I need assistance with my join and where condition.
I would like all records in hpd_help_desk
displayed.
Tables hpd_associations
and chg_infrastructure_change
have multiple records per hpd_help_desk.INCIDENT_NUMBER
so duplicate rows are being returned.

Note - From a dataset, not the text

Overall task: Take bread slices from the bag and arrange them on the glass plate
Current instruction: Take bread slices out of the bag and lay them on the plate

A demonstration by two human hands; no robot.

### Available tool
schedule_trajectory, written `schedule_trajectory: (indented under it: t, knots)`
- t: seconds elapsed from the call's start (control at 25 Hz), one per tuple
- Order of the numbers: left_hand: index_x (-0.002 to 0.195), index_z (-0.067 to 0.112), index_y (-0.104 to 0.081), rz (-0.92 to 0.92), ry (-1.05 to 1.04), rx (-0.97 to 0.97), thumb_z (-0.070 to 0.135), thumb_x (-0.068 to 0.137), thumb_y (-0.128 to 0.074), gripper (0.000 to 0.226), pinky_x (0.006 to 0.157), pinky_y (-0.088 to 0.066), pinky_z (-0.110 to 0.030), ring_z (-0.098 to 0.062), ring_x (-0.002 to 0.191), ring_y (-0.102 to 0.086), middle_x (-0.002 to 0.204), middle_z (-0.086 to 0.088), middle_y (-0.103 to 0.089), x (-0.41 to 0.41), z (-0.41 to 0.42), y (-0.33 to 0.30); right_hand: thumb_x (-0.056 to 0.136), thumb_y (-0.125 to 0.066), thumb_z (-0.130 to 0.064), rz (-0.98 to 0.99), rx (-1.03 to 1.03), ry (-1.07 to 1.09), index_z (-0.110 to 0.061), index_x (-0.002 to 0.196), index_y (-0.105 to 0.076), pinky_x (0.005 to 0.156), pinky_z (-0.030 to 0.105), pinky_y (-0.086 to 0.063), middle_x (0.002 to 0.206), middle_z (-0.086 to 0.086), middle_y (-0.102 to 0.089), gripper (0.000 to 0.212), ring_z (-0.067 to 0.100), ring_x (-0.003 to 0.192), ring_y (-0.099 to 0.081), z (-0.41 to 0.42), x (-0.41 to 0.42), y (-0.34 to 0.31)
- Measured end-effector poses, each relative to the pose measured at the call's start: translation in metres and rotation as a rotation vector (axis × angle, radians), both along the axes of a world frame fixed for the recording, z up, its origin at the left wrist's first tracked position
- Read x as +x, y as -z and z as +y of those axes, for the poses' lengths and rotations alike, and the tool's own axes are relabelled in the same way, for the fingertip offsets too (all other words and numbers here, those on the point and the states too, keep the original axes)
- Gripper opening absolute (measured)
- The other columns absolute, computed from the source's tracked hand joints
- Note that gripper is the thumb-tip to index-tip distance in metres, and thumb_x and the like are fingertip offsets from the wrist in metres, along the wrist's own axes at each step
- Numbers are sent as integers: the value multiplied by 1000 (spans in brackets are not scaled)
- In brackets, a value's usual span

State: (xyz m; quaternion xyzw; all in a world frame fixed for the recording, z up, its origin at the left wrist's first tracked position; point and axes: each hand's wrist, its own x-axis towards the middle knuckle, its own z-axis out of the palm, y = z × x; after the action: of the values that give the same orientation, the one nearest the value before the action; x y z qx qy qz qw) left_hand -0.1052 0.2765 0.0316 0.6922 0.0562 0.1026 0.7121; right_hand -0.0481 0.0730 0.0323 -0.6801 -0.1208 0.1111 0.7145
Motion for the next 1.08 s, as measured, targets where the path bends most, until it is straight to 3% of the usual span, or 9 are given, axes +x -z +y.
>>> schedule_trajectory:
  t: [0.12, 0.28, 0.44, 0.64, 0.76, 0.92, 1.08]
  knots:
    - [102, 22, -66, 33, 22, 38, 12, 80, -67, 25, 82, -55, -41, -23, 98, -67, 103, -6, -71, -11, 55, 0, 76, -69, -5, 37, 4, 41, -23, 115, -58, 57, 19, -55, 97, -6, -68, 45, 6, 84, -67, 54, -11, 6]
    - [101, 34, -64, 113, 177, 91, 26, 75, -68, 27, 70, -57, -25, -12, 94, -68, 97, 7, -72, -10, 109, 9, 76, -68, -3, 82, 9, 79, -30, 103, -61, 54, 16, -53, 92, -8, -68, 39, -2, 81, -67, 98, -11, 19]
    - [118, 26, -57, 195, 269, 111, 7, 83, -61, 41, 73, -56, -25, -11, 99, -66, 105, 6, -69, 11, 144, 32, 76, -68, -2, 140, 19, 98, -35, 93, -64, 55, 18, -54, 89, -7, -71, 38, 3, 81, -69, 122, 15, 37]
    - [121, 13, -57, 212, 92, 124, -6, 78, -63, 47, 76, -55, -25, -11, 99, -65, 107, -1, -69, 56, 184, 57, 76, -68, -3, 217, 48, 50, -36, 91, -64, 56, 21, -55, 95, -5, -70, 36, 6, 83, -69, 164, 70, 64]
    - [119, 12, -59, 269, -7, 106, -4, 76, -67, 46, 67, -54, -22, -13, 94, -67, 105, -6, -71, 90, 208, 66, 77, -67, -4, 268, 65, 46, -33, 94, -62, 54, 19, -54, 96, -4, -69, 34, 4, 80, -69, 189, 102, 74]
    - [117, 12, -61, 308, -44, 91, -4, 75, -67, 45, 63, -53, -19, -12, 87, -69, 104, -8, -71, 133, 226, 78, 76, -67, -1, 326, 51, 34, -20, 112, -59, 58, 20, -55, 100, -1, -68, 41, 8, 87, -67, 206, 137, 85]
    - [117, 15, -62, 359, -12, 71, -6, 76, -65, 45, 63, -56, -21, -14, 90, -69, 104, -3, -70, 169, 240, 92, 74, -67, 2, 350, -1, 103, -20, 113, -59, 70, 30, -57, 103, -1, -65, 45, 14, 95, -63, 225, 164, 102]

Duplicates need to be removed.
Table hpd_associations
has only been added to access records in chg_infrastructure_change
Suggested Logic to remove duplicates:
From Table
chg_infrastructure_change
select only rows where fieldchg_request
has aCRQ
number ANDHPD_ASSOCIATIONS_Request
=17000
If there
hpd_associations.association_type01
has multiple rows perhpd_help_desk.INCIDENT_NUMBER
and nochg_request
CRQ's /HPD_ASSOCIATIONS_Request
=17000
, simply take the first row.
SQL:
SELECT distinct(hpd_help_desk.INCIDENT_NUMBER),
hpd_associations.association_type01 as "HPD_ASSOCIATIONS_Request",
chg_infrastructure_change.request_id as "CHG_Request",
chg_infrastructure_change.status_reason as "CHG_Status_Reason",
chg_infrastructure_change.description2 as "CHG__Desc2",
chg_infrastructure_change.infrastructure_change_id as "CHG_infrastructure_change_id"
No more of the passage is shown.